Il fascino di Dr. House risiede principalmente nella ostentata spigolosità del protagonista. House dice ciò che pensa, piace alle donne, è geniale. Al tempo stesso è zoppo, incapace di rapporti umani, drogato di Vicodin (un antidolorifico). E' una sorta di versione estremizzata di Gil Grissom, il protagonista di Csi, meno asessuato ma più misantropo. Entrambi vivono di scienza. House non cura i malati: cura la malattia. Si rifiuta di conoscere i pazienti «perché mentono sempre» e perché non potrebbe più permettersi cure drastiche e metodi spicci («Preferisce un medico che le tiene la mano mentre muore o che la ignora mentre migliora?»).

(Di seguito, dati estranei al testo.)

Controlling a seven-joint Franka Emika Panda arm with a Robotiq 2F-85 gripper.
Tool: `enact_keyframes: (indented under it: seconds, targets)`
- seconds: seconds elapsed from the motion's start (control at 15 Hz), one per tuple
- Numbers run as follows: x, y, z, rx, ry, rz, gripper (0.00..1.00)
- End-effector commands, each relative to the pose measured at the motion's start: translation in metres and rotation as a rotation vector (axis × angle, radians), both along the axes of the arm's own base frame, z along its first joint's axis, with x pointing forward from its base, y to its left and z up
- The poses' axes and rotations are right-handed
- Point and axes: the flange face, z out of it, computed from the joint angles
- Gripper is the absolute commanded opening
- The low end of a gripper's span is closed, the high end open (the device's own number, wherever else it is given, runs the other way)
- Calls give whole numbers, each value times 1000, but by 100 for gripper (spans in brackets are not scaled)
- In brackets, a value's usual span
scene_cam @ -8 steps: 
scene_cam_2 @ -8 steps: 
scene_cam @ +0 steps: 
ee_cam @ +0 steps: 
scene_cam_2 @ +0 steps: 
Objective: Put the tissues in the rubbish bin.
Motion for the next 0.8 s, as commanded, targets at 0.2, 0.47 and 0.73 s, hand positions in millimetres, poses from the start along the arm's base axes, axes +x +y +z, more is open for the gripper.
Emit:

A un impianto narrativo ripetitivo fanno da contraltare dialoghi ottimamente scritti, battute folgoranti, musiche splendide. E se l'elemento attrattivo di un serial ospedaliero è l'effetto esorcizzante (osservare morti e malattie finte per non avere paura di quelle reali), ci si appassiona ad House non perché è un medico ma perché è un perdente, impegnato a sfidare il mondo brandendo il proprio campionario di imperfezioni. Egocentrico, scontroso, cinico: Gregory House vive con rabbia, come nel teatro di John Osborne. E' un balsamo politicamente scorretto, uno Sherlock Holmes incarognito, ostaggio di una drammatica dicotomia: ha un dono nel salvare le vite altrui, ma non sa salvare la propria. Antieroe contraddittorio, curatore malato. Se Grissom scaccia gli incubi stordendosi con le montagne russe di Las Vegas, lui sfreccia con la sua moto parcheggiata nello spazio disabili. Tristi e solitari, necessariamente finali, mai vincenti.